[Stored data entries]
=-=-=

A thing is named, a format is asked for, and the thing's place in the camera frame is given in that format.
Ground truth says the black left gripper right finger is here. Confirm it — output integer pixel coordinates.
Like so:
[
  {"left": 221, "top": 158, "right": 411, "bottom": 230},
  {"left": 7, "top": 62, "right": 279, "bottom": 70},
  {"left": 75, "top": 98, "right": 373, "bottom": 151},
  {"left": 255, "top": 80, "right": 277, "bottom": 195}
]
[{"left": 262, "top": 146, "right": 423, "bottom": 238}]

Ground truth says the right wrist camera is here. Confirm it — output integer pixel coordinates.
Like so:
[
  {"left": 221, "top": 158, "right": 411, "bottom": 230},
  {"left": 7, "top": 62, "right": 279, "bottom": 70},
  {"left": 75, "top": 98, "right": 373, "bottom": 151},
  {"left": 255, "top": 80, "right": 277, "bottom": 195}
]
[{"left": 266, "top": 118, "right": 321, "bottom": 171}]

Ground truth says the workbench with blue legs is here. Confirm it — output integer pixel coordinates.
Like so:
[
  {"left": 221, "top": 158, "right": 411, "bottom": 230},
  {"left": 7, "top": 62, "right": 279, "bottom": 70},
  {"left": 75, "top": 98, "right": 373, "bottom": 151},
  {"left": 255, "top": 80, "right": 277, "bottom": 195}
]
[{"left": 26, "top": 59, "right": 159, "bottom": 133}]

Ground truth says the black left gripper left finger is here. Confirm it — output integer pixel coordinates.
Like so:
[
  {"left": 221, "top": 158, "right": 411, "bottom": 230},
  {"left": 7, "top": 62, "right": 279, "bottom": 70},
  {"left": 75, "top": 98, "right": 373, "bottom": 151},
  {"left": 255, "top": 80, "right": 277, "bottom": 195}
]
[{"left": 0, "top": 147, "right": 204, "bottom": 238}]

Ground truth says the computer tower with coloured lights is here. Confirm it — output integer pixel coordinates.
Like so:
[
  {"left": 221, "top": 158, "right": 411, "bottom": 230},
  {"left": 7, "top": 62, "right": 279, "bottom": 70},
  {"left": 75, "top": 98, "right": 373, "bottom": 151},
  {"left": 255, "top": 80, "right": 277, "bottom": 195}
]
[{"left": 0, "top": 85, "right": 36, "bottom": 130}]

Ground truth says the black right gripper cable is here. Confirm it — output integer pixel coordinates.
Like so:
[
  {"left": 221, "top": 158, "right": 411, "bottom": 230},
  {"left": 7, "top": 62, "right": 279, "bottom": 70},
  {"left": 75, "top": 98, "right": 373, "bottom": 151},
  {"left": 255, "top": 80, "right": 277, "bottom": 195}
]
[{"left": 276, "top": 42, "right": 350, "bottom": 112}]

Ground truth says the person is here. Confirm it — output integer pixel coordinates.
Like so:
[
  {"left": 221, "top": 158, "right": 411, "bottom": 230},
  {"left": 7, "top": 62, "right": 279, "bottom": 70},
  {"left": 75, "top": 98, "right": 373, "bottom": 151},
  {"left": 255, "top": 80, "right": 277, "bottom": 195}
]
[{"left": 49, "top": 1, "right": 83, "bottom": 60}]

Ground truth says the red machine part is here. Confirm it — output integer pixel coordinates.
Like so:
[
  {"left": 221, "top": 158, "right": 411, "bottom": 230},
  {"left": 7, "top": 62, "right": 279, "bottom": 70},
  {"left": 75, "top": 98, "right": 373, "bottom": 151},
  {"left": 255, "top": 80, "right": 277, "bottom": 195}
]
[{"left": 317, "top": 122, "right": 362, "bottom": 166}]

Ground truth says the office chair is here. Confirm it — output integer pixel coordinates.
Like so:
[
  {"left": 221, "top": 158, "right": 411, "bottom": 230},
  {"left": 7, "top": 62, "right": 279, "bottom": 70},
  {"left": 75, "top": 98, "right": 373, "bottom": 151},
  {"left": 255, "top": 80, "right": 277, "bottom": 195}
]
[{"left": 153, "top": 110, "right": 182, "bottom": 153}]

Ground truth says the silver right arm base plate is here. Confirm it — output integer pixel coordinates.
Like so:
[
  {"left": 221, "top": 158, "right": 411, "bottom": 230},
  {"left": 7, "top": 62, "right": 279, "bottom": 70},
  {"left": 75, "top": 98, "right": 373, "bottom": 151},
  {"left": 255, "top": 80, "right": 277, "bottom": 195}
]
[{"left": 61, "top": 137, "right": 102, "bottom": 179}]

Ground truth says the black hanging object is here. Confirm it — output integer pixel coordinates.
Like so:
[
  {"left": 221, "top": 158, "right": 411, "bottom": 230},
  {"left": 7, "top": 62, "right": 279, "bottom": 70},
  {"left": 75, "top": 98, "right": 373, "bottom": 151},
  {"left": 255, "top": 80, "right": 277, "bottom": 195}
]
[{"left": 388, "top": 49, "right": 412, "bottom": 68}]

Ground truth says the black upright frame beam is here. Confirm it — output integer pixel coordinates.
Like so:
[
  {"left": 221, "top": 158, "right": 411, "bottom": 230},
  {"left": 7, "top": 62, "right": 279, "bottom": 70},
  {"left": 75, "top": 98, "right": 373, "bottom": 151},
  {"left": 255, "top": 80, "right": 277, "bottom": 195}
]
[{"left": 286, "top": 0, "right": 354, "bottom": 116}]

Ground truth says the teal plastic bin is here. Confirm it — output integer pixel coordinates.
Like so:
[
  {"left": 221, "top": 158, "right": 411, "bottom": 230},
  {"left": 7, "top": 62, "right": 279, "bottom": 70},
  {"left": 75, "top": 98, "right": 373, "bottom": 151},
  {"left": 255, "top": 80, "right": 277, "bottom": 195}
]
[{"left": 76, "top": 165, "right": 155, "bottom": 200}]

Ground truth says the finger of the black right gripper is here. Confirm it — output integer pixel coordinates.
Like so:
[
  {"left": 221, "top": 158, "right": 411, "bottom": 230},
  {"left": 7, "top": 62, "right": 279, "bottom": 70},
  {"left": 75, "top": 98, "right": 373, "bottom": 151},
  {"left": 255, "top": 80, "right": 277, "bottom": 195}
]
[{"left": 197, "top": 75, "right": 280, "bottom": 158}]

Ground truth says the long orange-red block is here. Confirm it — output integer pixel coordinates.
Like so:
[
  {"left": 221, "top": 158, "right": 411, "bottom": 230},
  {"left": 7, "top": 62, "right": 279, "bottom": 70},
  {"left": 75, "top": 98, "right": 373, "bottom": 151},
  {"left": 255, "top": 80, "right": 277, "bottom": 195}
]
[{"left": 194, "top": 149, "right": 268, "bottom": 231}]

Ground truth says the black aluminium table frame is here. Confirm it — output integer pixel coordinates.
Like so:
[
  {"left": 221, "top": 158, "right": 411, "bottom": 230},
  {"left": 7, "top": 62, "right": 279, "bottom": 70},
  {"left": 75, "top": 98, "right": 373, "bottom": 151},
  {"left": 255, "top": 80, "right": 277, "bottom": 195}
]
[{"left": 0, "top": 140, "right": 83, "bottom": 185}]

=-=-=

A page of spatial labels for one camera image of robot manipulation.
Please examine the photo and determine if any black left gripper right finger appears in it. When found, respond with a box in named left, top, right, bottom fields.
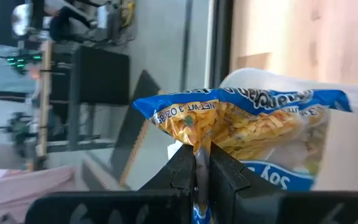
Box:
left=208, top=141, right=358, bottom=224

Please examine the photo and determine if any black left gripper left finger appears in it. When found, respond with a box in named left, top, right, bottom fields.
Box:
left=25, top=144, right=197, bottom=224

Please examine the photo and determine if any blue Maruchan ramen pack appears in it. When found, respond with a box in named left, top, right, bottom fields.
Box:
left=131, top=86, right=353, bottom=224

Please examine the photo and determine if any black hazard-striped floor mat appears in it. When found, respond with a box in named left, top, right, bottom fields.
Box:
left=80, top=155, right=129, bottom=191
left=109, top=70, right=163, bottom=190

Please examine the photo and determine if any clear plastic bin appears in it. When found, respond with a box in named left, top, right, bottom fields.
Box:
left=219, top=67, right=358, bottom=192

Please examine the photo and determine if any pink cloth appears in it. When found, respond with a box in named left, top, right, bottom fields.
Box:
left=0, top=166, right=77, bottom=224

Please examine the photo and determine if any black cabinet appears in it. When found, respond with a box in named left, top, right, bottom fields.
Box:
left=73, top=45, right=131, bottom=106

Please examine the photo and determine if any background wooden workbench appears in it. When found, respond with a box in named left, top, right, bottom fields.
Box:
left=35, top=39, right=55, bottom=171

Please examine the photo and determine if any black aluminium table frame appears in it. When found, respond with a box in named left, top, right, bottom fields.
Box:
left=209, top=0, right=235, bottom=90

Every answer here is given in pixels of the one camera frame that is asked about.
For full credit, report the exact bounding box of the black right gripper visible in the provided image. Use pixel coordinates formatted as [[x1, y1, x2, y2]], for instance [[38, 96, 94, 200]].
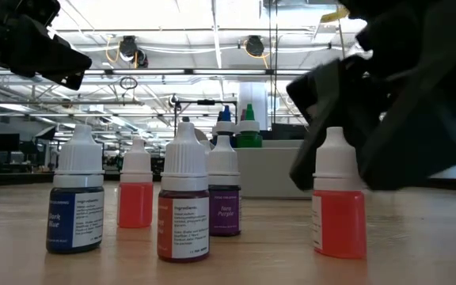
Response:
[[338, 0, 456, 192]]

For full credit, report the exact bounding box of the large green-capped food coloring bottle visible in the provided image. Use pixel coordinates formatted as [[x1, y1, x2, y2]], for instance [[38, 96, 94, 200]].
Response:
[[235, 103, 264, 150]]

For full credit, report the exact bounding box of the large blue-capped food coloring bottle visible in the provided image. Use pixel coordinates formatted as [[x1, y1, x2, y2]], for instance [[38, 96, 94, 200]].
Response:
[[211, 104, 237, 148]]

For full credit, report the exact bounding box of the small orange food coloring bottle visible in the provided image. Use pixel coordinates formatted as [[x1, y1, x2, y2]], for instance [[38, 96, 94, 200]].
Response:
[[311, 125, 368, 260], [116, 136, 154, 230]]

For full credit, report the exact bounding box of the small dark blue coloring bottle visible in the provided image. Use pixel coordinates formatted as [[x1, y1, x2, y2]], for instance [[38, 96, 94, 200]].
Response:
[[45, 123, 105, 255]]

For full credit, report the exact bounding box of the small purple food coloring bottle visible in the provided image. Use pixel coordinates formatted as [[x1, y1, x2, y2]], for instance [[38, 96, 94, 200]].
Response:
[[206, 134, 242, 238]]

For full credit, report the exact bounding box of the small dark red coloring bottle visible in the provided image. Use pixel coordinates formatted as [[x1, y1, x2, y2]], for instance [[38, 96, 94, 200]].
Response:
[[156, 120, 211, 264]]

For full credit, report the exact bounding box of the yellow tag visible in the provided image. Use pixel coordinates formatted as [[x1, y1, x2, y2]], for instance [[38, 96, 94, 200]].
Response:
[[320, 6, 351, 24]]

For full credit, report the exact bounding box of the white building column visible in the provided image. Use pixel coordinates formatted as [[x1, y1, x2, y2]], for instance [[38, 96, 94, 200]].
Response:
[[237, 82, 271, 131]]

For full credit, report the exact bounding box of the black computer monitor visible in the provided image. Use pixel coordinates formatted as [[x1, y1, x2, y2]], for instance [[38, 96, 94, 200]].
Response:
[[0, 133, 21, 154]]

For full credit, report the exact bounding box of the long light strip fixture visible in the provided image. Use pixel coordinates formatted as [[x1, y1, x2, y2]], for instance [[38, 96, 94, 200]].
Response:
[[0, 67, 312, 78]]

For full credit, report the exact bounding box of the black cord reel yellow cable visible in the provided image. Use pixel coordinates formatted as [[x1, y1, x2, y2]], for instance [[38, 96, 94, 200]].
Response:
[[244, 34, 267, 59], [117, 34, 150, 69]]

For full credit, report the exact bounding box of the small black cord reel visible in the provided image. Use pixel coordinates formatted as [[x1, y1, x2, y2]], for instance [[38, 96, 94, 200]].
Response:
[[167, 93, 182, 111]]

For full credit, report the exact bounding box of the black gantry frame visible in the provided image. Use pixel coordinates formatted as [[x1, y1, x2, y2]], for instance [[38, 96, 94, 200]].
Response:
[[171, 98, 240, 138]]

=-=-=

▶ AIM OF THE TASK
Keep only those lines of the records that hold "food", and return them.

▶ ANSWER SPACE
For full credit, report the exact bounding box of the large green-capped food coloring bottle visible in the provided image. Use pixel coordinates formatted as [[x1, y1, x2, y2]], for instance [[38, 96, 94, 200]].
For full credit, report the exact bounding box of the large blue-capped food coloring bottle visible in the provided image. Use pixel coordinates formatted as [[x1, y1, x2, y2]], for instance [[38, 96, 94, 200]].
For full credit, report the exact bounding box of the small orange food coloring bottle visible in the provided image. Use pixel coordinates formatted as [[x1, y1, x2, y2]], for instance [[38, 96, 94, 200]].
For full credit, report the exact bounding box of the small purple food coloring bottle visible in the provided image. Use pixel coordinates formatted as [[x1, y1, x2, y2]], for instance [[38, 96, 94, 200]].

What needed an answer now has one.